INSTRUCTIONS FOR THE TASK:
Once every line containing "picture" has been counted, report the total for the data and nothing else.

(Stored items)
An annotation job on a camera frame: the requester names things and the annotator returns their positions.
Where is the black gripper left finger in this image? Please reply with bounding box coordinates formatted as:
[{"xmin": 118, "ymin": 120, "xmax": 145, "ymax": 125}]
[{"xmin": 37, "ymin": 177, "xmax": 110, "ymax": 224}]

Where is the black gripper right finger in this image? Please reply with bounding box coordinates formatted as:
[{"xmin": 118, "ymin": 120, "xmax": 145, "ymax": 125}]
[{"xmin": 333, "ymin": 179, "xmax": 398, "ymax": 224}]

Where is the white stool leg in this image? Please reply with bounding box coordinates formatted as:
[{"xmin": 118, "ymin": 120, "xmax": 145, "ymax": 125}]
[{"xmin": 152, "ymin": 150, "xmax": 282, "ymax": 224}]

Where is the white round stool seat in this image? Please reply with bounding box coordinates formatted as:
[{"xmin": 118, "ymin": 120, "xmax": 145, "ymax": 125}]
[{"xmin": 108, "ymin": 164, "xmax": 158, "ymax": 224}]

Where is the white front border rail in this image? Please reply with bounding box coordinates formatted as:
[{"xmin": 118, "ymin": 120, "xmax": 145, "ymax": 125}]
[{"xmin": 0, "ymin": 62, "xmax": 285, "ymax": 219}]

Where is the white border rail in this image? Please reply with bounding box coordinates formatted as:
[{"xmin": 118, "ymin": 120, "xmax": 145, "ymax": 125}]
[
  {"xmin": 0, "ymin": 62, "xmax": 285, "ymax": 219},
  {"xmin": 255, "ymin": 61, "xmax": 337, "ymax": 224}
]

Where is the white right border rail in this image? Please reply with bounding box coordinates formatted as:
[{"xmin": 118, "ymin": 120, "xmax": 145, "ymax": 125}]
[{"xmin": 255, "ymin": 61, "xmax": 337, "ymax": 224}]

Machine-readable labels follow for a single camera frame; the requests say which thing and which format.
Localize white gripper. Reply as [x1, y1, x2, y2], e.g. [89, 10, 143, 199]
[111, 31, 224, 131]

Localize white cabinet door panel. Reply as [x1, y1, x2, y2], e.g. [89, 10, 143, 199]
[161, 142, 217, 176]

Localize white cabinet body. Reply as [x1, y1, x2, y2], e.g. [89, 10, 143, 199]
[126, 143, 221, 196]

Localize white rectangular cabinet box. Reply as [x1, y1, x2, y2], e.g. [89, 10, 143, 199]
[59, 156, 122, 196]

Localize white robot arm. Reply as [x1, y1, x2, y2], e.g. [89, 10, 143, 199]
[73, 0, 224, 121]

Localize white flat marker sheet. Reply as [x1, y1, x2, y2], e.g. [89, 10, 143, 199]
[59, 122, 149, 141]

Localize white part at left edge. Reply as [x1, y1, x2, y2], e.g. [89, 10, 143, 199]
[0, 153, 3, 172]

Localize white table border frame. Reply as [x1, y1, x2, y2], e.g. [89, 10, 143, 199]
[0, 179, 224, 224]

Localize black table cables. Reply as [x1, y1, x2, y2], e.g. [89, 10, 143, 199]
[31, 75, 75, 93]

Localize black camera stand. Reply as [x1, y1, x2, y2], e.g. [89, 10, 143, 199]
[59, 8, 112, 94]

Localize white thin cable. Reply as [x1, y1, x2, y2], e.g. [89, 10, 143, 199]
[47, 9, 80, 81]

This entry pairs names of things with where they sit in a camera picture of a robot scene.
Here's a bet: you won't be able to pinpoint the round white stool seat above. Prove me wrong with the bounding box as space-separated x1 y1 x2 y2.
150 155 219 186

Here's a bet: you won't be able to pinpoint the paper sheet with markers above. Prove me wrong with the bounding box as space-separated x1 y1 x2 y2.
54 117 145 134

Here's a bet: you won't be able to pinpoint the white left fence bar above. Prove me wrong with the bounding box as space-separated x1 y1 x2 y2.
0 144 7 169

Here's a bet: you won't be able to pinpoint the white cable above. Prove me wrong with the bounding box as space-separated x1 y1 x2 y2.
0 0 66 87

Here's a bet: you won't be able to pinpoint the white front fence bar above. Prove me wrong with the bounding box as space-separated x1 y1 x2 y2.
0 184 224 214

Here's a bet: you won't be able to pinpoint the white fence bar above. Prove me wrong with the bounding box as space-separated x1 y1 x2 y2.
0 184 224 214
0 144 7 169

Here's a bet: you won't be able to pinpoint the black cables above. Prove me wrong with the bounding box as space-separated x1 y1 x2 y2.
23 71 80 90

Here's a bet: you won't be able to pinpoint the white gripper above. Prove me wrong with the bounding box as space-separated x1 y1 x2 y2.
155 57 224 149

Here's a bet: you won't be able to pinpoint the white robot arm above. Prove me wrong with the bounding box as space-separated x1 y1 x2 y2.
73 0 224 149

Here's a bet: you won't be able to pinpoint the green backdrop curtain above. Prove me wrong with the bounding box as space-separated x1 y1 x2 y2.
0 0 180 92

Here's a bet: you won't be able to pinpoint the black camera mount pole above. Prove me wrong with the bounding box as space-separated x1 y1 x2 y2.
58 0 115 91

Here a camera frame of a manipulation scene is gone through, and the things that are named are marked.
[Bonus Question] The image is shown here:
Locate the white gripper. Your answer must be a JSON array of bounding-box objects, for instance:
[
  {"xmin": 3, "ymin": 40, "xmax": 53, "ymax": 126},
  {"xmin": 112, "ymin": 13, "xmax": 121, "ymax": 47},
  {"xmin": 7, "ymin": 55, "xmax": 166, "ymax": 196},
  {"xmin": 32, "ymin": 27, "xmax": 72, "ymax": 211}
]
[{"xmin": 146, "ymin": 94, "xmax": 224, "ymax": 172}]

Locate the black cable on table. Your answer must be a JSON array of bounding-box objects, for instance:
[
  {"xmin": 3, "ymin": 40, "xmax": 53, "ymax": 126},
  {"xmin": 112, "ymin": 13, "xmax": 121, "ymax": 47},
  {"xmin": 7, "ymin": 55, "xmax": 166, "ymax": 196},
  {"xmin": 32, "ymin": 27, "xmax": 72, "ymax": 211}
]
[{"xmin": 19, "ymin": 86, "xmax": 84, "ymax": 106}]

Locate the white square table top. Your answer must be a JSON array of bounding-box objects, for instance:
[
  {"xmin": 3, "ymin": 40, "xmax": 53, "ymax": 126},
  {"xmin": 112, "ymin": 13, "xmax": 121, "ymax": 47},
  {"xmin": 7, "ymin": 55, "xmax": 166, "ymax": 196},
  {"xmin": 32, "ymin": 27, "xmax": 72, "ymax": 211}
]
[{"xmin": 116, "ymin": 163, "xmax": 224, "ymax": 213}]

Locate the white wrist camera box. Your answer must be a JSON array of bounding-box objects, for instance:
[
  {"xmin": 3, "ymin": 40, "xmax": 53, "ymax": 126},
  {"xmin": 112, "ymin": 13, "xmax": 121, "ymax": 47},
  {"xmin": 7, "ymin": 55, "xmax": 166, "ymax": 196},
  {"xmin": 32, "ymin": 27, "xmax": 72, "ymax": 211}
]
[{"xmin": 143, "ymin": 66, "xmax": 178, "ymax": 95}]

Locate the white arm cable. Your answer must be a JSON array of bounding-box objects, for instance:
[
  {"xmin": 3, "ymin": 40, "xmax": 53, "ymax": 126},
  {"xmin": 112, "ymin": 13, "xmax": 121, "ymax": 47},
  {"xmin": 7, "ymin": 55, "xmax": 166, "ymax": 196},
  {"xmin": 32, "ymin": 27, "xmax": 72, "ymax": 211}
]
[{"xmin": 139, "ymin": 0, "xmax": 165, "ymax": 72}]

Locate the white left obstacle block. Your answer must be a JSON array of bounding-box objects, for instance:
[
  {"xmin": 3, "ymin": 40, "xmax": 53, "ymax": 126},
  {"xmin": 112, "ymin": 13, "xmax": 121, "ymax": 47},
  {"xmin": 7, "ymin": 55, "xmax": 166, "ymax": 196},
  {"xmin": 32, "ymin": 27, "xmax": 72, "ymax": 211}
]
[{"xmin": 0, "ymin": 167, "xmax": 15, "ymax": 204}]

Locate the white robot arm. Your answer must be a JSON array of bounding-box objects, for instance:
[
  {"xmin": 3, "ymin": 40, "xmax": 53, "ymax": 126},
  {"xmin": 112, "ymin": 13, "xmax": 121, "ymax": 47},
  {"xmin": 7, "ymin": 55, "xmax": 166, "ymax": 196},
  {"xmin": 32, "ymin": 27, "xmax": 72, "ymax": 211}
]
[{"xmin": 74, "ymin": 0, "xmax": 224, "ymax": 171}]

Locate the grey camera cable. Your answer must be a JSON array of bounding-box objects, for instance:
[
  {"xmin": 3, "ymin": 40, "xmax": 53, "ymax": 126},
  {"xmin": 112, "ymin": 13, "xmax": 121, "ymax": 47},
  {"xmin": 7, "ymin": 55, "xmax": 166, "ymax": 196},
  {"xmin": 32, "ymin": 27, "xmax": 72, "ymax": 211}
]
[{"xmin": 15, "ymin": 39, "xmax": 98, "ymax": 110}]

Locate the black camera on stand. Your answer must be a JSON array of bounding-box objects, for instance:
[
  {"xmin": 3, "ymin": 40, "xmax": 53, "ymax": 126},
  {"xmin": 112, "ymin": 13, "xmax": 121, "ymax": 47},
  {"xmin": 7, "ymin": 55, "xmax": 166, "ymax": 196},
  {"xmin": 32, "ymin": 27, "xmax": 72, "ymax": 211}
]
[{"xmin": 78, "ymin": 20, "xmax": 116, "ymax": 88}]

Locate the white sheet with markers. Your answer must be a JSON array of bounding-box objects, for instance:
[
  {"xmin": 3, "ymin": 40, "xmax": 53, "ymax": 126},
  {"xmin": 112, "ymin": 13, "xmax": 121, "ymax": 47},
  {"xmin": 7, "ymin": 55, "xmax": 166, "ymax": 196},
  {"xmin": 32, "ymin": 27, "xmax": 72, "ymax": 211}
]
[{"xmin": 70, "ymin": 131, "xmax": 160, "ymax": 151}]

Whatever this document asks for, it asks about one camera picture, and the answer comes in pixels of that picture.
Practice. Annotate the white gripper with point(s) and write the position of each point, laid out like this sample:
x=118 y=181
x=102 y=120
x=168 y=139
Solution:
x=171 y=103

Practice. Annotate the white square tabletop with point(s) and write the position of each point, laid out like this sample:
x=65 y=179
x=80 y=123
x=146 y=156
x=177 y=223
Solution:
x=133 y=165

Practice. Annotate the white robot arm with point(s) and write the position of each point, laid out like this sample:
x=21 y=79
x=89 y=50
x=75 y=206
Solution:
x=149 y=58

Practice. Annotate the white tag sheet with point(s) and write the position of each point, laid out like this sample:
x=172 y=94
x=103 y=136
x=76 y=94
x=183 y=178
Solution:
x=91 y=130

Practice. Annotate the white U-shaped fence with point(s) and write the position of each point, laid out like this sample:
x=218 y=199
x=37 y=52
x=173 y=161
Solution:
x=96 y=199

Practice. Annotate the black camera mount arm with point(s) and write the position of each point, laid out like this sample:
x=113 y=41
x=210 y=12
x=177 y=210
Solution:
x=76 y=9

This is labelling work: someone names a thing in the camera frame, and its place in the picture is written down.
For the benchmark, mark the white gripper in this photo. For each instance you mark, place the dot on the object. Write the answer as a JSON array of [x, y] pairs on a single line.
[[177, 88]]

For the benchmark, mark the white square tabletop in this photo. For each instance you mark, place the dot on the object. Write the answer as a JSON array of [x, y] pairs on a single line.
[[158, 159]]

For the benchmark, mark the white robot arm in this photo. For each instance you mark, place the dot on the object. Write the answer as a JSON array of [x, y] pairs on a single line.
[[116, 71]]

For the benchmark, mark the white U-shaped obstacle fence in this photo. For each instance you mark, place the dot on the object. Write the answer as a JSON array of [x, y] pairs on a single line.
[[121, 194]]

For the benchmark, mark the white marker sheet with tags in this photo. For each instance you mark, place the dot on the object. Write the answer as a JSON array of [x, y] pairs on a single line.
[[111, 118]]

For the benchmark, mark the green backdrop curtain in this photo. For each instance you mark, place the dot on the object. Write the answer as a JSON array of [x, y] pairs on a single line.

WRITTEN RESPONSE:
3